DESCRIPTION OF THE TASK: The expected output is the complete listing, copied exactly.
====
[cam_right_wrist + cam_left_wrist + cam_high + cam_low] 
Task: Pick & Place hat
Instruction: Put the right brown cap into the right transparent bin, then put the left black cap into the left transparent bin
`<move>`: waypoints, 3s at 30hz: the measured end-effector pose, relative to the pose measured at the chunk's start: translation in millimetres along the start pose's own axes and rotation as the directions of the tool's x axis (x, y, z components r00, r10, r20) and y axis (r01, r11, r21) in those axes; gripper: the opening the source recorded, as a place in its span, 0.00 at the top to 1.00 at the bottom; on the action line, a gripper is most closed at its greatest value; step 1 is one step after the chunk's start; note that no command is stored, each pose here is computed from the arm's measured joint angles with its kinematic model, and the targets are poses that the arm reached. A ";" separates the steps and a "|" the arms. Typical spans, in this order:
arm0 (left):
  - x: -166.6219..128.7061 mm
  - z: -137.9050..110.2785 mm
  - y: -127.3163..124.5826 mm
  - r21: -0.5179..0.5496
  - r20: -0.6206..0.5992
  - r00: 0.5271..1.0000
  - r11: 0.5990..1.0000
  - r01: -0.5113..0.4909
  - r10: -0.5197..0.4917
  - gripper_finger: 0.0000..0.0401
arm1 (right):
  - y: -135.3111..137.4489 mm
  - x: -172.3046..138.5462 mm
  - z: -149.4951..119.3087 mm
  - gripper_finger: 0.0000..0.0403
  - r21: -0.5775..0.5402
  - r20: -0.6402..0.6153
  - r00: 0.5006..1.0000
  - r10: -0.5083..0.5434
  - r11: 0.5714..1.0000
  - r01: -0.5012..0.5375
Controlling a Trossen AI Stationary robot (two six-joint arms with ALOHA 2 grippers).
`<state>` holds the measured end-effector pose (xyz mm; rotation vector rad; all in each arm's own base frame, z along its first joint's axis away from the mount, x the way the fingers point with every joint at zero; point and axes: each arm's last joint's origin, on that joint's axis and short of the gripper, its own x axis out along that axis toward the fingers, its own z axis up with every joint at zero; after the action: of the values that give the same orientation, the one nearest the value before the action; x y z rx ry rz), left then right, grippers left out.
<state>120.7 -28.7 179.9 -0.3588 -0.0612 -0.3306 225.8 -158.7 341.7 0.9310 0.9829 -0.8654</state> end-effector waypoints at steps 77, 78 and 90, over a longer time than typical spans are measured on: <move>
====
RESULT FOR THIS TASK:
[cam_right_wrist + cam_left_wrist + cam_high + cam_low] 
Task: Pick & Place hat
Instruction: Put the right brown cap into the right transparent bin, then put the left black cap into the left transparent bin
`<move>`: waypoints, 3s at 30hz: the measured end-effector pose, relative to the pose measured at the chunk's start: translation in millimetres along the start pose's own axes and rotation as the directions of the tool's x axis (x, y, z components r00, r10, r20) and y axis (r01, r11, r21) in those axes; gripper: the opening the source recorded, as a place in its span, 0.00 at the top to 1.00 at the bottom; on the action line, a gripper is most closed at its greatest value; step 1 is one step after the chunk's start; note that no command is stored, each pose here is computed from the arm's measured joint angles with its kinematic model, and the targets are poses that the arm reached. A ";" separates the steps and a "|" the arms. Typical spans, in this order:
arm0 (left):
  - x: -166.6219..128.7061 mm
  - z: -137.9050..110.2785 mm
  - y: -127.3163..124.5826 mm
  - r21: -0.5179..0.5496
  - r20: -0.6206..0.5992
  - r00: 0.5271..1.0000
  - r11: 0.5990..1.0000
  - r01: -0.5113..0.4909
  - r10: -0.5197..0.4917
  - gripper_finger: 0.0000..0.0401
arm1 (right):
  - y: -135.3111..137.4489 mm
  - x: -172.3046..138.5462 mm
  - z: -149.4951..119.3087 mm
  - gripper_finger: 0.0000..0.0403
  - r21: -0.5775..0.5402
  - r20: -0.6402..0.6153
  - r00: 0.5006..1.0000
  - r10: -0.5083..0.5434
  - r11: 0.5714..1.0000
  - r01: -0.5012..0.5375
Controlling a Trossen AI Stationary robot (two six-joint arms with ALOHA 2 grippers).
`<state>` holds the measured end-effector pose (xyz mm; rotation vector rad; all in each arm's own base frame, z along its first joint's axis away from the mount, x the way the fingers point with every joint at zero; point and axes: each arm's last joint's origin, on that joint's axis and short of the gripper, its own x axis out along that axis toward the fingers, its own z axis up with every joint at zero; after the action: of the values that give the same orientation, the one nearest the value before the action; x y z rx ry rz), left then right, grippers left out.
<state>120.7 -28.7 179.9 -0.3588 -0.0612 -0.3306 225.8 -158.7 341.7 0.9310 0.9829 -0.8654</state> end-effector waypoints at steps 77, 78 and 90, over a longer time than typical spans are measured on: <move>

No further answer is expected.